◆ **Record excerpts**:

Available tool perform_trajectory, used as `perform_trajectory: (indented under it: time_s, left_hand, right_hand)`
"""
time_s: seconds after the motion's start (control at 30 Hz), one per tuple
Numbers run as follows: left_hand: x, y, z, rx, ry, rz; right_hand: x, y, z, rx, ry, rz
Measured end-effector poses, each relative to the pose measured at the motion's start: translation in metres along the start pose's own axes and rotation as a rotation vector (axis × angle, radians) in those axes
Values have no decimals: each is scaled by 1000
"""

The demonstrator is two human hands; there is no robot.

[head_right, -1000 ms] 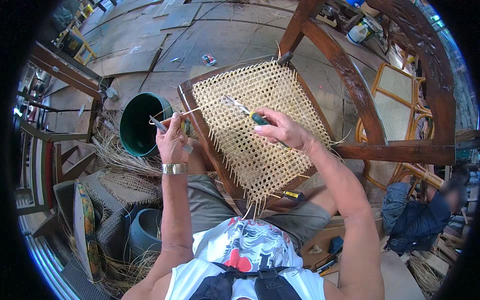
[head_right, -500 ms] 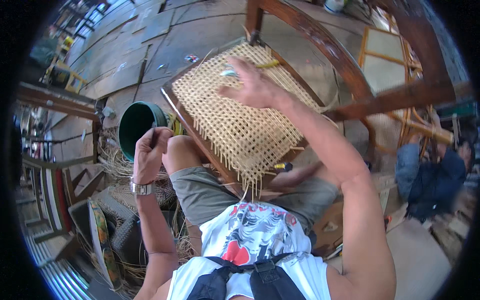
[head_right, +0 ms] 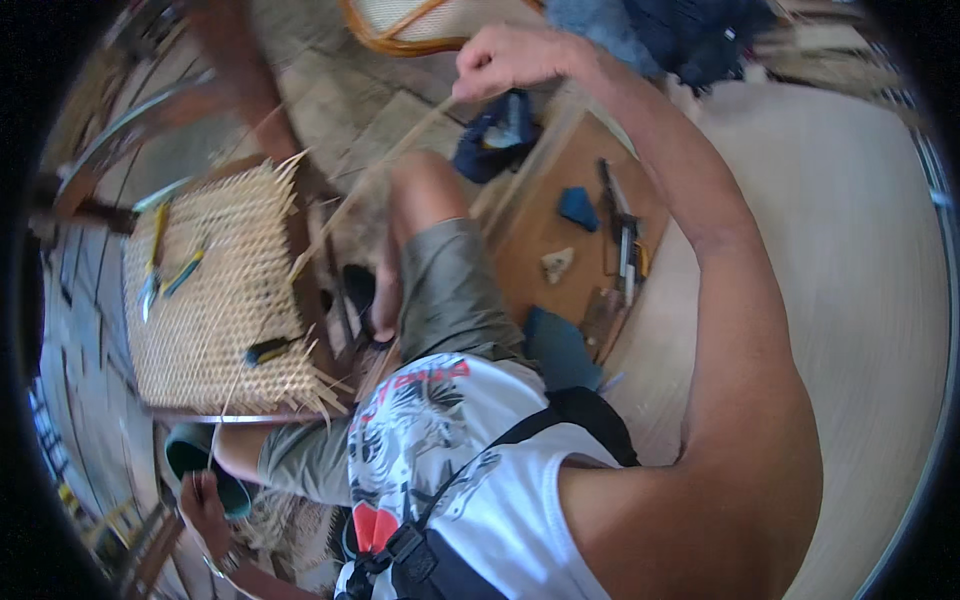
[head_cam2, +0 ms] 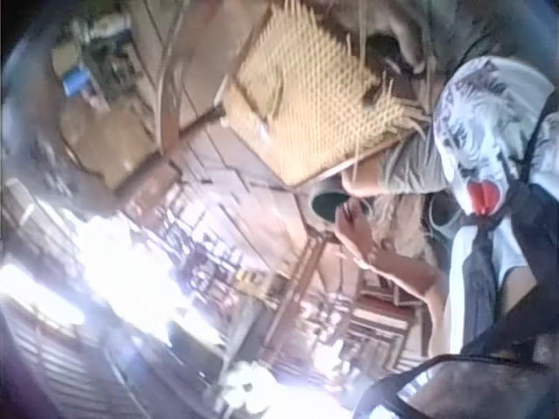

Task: Repairing the cane webbing on a wooden chair seat using weaving material and tools.

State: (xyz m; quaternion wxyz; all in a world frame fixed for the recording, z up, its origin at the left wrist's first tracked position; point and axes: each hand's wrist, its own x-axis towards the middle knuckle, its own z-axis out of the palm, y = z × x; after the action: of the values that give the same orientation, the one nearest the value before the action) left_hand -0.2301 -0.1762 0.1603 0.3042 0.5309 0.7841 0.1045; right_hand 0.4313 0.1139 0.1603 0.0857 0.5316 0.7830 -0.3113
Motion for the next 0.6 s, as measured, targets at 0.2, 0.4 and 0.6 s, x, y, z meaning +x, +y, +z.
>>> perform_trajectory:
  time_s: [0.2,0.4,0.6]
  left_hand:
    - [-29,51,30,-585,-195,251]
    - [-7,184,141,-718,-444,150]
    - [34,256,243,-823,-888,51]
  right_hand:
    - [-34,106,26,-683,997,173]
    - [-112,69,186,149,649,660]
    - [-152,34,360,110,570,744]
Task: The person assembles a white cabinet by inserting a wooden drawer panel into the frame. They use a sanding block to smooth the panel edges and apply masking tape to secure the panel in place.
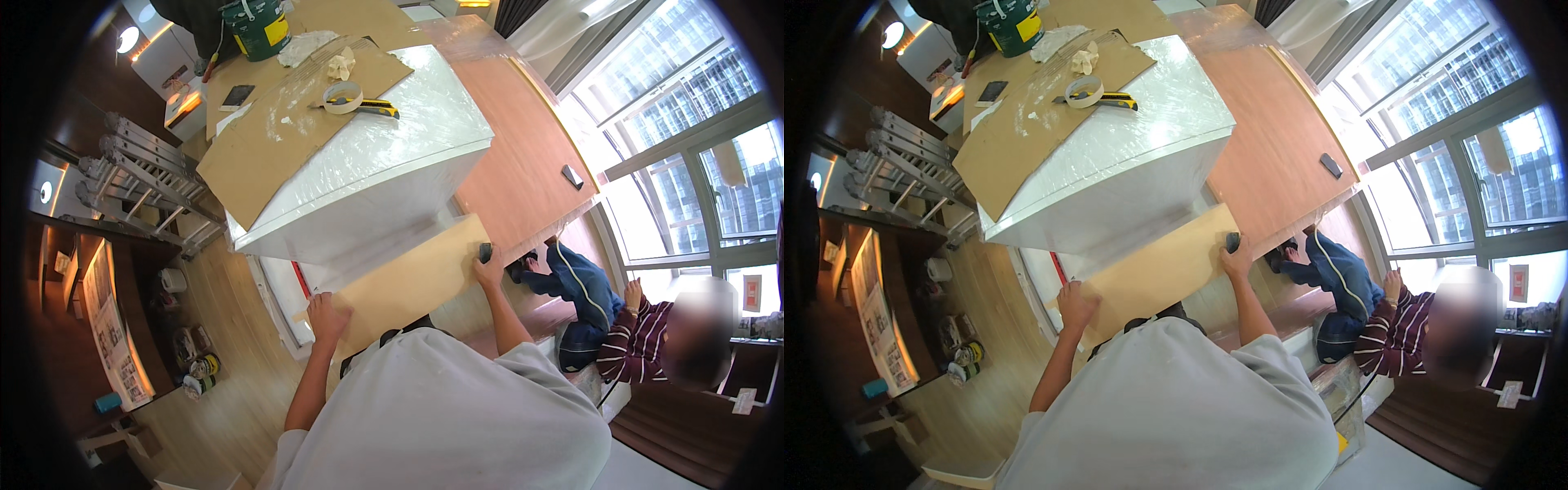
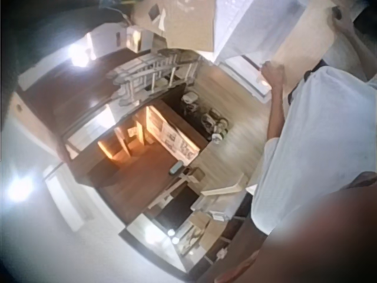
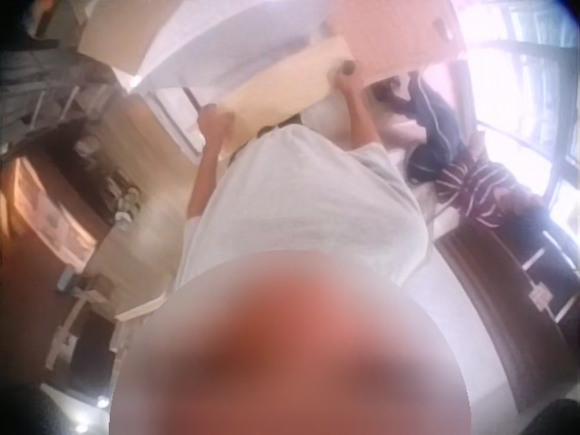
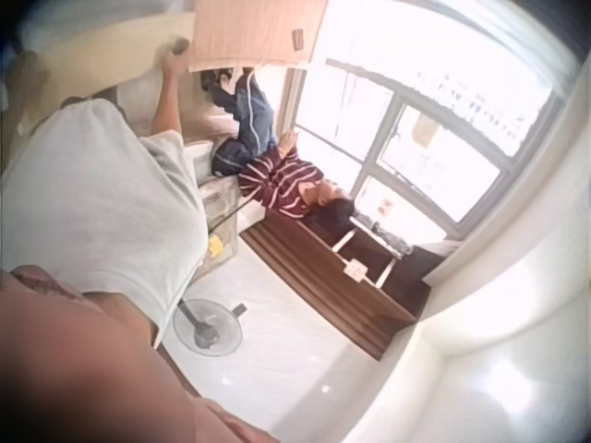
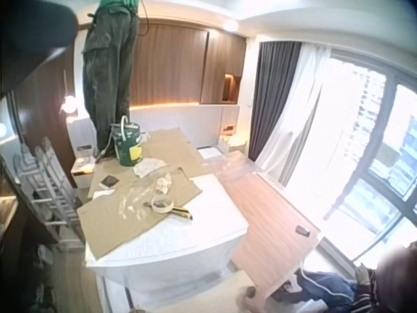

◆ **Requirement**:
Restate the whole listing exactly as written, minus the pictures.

◆ **Solution for this task**:
Available tool perform_trajectory, used as `perform_trajectory: (indented under it: time_s, left_hand, right_hand)`
"""
time_s: seconds after the motion's start (control at 30 Hz), one per tuple
Numbers run as follows: left_hand: x, y, z, rx, ry, rz; right_hand: x, y, z, rx, ry, rz
Measured end-effector poses, each relative to the pose measured at the motion's start: translation in metres along the start pose's own axes and rotation as a rotation vector (axis × angle, radians) in those axes
Values have no decimals: each is scaled by 1000
"""

The demonstrator is two human hands; there is no robot.

[head_right, -1000 ms] 
[head_right, -500 ms] 
[head_right, +0 ms] 
[head_cam2, +0 ms] 

Task: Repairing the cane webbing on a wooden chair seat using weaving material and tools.

State: (xyz m; quaternion wxyz; all in a world frame fixed for the recording, z up, its origin at the left wrist's first tracked position; point and axes: each hand's wrist, its own x-axis towards the middle knuckle, its own z-axis out of the palm, y = z × x; after the action: of the values that give the same orientation, the one nearest the value before the action) left_hand -0.2301 -0.1762 0.1603 0.3042 0.5309 0.7841 0.1045; right_hand 0.4313 0.1139 0.1603 0.0857 0.5316 0.7830 -0.3113
Motion for the next 0.6 s, as measured, targets at 0.2, 0.4 and 0.6 s, x, y, z meaning +x, +y, +z.
>>> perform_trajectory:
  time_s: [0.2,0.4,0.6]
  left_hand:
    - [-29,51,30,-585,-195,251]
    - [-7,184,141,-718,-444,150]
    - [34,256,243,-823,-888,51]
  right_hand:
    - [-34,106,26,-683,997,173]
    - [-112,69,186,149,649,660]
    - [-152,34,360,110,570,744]
Task: The person assembles a white cabinet by inserting a wooden drawer panel into the frame. They use a sanding block to smooth the panel edges and apply masking tape to secure the panel in place.

No more work remains in this exercise.